## Task goal:
Scan the entries that follow and give only the number of lines containing "divided".

(Stored items from a collection)
Start of Block
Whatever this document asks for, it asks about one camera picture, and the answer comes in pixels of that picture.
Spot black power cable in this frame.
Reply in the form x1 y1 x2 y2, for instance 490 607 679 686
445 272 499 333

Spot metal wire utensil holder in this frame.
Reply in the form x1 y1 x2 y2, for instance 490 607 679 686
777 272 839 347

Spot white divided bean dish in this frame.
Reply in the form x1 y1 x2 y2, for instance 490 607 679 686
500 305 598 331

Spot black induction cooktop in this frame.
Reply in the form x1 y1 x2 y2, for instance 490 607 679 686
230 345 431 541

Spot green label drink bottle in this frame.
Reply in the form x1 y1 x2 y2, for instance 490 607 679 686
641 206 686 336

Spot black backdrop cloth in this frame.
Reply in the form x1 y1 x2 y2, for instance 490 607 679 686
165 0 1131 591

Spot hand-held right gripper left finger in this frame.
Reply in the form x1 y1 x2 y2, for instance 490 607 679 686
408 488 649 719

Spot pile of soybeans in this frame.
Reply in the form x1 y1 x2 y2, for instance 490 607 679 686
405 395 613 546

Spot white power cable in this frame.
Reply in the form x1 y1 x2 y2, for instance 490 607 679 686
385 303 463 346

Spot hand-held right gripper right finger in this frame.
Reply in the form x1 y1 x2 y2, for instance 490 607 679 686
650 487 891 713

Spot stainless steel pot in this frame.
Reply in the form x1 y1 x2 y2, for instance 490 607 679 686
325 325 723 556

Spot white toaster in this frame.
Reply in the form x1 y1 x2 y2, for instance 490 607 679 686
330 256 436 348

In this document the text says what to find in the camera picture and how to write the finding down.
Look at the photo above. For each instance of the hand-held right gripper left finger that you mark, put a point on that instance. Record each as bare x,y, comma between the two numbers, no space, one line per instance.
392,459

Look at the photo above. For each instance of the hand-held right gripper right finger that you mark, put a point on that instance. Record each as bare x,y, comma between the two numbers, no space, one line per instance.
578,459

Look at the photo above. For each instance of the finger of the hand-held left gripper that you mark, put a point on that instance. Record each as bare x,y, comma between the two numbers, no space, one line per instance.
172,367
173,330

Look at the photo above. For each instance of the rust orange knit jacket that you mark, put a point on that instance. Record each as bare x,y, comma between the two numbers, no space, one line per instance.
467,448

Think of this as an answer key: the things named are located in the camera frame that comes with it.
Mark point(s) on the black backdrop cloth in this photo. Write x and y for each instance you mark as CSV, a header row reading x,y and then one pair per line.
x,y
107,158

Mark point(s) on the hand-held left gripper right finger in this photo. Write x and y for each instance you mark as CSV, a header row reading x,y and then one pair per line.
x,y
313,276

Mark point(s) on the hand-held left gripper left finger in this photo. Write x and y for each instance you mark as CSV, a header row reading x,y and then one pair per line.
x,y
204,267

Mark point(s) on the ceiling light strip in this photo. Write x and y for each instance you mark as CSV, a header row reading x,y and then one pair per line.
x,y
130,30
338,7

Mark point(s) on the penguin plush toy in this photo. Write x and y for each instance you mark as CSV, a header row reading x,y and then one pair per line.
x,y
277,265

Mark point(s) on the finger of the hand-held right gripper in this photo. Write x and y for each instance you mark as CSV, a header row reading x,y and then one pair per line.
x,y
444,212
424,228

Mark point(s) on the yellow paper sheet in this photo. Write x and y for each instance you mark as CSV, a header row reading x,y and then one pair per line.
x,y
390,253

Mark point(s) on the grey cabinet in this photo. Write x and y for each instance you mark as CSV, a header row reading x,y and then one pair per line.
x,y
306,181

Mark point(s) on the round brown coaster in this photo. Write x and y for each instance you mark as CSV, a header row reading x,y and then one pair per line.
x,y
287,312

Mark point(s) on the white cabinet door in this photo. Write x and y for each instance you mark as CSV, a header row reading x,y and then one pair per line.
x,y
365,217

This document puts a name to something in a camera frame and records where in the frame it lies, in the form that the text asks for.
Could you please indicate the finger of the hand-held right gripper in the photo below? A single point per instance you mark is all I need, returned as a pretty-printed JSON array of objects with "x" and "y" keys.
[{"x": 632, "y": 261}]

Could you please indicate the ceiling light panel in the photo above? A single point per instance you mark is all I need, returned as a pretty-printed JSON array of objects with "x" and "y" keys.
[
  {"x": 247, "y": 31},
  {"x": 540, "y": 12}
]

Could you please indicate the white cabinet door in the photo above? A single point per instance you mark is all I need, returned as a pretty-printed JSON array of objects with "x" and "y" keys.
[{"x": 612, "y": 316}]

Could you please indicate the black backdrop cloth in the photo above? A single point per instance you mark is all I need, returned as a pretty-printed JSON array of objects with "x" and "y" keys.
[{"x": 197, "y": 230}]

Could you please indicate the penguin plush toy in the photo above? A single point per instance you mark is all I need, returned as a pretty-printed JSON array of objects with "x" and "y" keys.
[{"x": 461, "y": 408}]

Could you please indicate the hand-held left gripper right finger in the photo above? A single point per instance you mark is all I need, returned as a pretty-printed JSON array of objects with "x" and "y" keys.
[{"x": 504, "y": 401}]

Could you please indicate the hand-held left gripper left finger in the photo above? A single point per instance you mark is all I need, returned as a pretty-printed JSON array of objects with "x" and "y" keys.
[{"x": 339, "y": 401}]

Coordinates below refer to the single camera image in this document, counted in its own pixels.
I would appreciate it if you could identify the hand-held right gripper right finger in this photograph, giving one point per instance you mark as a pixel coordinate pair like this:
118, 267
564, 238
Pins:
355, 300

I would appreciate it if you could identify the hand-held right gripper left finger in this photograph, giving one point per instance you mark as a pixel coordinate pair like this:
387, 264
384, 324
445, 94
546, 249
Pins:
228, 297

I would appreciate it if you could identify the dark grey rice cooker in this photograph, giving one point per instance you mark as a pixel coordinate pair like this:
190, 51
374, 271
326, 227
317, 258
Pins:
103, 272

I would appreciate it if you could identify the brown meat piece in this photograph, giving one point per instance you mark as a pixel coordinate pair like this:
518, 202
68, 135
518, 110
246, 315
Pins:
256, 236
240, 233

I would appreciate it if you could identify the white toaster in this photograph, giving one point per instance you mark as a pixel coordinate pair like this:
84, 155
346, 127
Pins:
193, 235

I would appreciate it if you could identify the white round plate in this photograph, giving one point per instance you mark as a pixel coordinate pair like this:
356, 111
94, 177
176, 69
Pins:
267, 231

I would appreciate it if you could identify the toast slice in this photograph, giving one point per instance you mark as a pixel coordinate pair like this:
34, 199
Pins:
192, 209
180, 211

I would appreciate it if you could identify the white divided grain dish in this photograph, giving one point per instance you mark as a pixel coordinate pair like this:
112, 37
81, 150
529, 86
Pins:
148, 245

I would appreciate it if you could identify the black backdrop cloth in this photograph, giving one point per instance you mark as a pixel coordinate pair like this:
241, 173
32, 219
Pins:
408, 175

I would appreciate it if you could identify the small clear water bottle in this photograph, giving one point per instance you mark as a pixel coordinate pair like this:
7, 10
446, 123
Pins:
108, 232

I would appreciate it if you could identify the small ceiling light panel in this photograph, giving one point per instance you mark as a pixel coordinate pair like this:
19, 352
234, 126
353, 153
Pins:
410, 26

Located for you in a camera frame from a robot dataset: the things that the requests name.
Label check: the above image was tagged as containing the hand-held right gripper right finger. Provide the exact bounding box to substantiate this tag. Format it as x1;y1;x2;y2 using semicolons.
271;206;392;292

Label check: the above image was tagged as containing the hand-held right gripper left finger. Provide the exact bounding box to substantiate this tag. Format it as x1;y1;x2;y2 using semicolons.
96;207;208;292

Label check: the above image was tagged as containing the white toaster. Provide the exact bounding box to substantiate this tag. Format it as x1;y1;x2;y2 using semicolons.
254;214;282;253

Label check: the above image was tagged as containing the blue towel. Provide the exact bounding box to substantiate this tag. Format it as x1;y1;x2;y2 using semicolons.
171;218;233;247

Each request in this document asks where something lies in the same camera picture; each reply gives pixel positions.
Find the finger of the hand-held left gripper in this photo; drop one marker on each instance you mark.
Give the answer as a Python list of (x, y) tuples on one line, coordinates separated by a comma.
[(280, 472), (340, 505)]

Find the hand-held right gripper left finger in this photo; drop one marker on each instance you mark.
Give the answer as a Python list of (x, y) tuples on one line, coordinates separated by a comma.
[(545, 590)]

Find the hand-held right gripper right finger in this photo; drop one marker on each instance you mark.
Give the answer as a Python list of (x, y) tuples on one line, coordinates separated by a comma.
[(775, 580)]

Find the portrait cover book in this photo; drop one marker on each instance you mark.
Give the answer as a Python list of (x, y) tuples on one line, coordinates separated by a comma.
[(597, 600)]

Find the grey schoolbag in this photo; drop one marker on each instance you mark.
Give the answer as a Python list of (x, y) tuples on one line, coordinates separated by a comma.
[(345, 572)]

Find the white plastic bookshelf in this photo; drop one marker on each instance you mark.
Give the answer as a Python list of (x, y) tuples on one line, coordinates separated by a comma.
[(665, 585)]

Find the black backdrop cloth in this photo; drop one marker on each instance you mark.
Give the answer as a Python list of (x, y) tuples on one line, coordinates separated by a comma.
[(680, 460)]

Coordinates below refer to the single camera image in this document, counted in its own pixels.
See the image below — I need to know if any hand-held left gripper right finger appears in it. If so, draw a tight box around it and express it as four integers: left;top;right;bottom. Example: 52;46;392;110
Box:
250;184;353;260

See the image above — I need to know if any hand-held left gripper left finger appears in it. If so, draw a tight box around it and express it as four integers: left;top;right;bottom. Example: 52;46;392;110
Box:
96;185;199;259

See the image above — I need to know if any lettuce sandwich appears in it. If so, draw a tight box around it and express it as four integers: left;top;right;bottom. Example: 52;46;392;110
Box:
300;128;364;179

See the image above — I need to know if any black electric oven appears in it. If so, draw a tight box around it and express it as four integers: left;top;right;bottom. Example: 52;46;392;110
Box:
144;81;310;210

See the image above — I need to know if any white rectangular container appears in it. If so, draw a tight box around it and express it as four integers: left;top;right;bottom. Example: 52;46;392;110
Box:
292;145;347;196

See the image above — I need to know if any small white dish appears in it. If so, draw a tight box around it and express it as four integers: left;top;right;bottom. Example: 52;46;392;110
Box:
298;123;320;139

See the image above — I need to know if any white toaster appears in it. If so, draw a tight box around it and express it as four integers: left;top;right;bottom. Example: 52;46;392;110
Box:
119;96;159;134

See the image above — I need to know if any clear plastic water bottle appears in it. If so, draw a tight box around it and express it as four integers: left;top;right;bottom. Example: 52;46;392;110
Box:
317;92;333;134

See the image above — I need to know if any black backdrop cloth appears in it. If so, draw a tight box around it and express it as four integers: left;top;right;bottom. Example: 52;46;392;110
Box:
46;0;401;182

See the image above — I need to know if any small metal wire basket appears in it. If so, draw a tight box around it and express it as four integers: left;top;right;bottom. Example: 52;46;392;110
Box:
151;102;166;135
End of Block
## Output of the exercise:
2